What to produce
Return the lines below that contain "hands".

Data extract
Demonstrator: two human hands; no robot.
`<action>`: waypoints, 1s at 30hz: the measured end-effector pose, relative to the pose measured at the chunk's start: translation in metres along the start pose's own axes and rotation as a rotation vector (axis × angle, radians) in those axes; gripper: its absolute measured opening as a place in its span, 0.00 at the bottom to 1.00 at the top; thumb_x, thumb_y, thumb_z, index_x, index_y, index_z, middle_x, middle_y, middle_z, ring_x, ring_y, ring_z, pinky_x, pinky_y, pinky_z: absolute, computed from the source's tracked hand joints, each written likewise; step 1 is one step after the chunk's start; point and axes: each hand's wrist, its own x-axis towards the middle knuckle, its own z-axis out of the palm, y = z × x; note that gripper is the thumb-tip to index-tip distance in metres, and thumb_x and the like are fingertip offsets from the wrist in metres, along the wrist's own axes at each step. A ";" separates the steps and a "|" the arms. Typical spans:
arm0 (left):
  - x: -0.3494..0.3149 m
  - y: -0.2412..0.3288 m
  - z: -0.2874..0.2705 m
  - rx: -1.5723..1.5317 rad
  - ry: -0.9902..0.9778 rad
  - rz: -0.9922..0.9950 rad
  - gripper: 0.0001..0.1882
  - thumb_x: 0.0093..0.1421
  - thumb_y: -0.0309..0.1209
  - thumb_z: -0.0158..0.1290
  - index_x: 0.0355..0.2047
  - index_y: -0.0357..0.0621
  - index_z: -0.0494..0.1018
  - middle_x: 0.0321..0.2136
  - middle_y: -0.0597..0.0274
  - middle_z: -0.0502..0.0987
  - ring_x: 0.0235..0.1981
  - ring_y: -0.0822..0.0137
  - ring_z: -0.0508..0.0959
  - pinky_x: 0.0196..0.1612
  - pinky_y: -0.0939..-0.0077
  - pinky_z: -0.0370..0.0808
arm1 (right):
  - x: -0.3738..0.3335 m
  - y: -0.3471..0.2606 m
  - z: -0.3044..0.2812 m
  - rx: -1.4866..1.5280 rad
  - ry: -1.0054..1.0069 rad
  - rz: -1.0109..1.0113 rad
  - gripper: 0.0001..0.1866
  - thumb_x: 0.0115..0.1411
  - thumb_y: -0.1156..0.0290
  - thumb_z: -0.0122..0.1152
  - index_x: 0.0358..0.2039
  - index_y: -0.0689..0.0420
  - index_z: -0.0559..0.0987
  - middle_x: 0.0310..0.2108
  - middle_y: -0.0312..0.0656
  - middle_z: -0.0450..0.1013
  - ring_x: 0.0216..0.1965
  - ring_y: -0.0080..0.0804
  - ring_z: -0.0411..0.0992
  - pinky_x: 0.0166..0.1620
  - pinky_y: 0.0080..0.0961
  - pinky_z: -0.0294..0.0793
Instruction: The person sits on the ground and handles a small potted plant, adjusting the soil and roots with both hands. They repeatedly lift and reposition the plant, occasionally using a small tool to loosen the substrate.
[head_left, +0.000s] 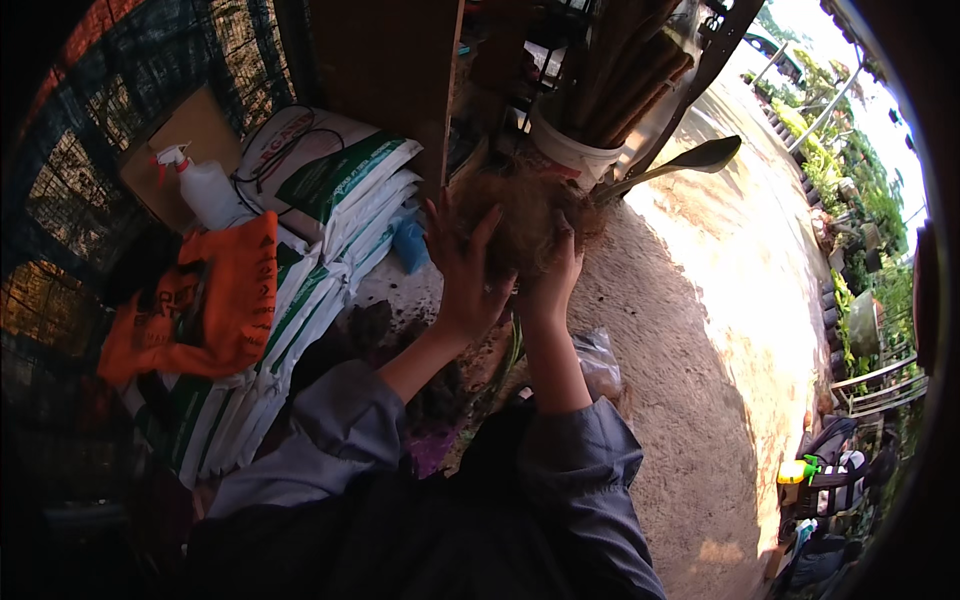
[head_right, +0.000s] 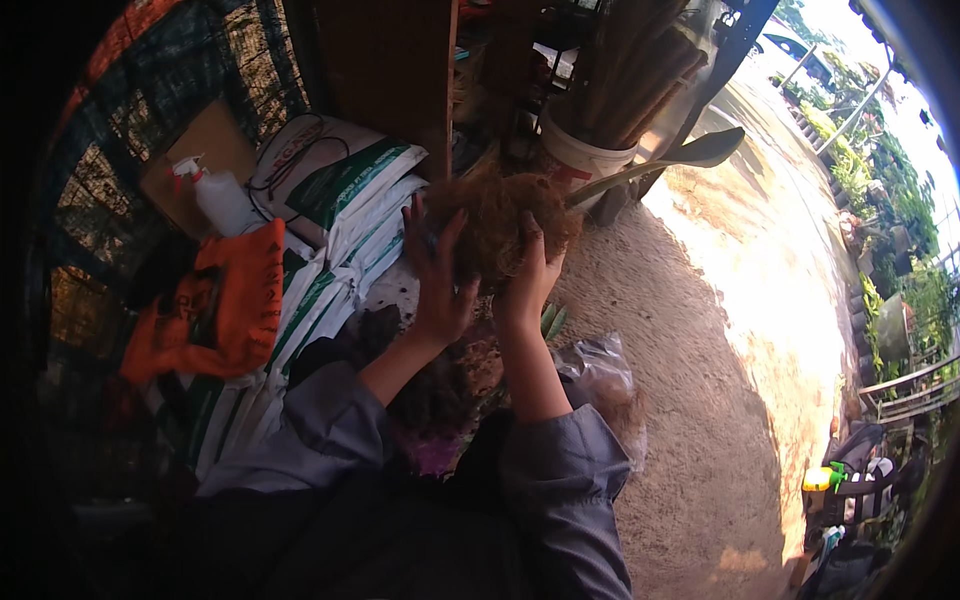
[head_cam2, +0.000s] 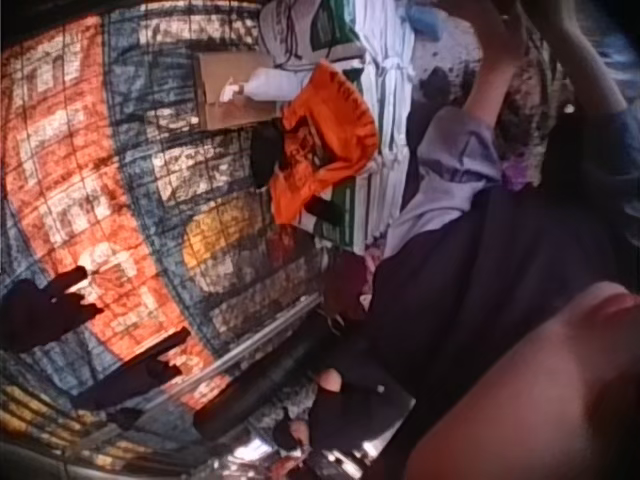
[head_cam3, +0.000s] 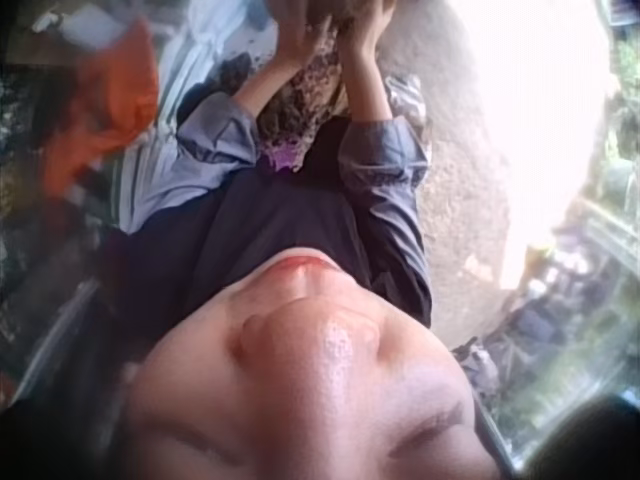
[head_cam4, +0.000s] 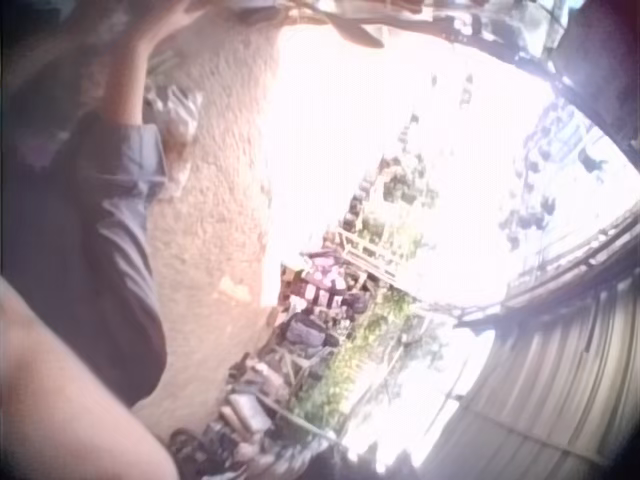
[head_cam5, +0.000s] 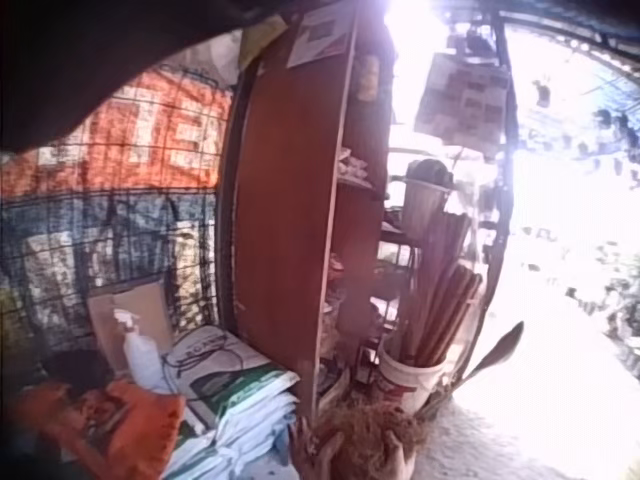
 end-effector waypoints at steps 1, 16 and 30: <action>0.000 0.000 0.000 -0.051 -0.002 -0.024 0.36 0.57 0.57 0.41 0.61 0.53 0.52 0.63 0.42 0.35 0.65 0.48 0.33 0.60 0.42 0.36 | 0.000 0.000 0.002 0.112 0.013 0.042 0.25 0.56 0.70 0.55 0.53 0.62 0.62 0.50 0.45 0.65 0.52 0.34 0.64 0.54 0.29 0.64; 0.002 -0.010 -0.006 -0.623 0.318 -0.342 0.36 0.63 0.52 0.35 0.64 0.53 0.36 0.65 0.63 0.32 0.66 0.61 0.33 0.63 0.55 0.36 | 0.025 -0.002 -0.006 0.465 -0.024 0.202 0.27 0.61 0.58 0.44 0.57 0.60 0.58 0.52 0.48 0.63 0.54 0.41 0.62 0.56 0.38 0.63; -0.036 -0.008 0.023 -1.088 -0.416 -0.548 0.61 0.48 0.67 0.46 0.61 0.50 0.16 0.64 0.54 0.23 0.66 0.59 0.30 0.64 0.64 0.35 | 0.021 -0.002 -0.013 0.644 -0.305 0.222 0.27 0.61 0.56 0.42 0.56 0.58 0.61 0.54 0.47 0.62 0.55 0.41 0.61 0.57 0.40 0.61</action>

Task response
Demonstrator: two human hands; no robot.
Instruction: The person sits on the ground and handles a small potted plant, adjusting the soil and roots with both hands. They repeatedly lift and reposition the plant, occasionally using a small tool to loosen the substrate.

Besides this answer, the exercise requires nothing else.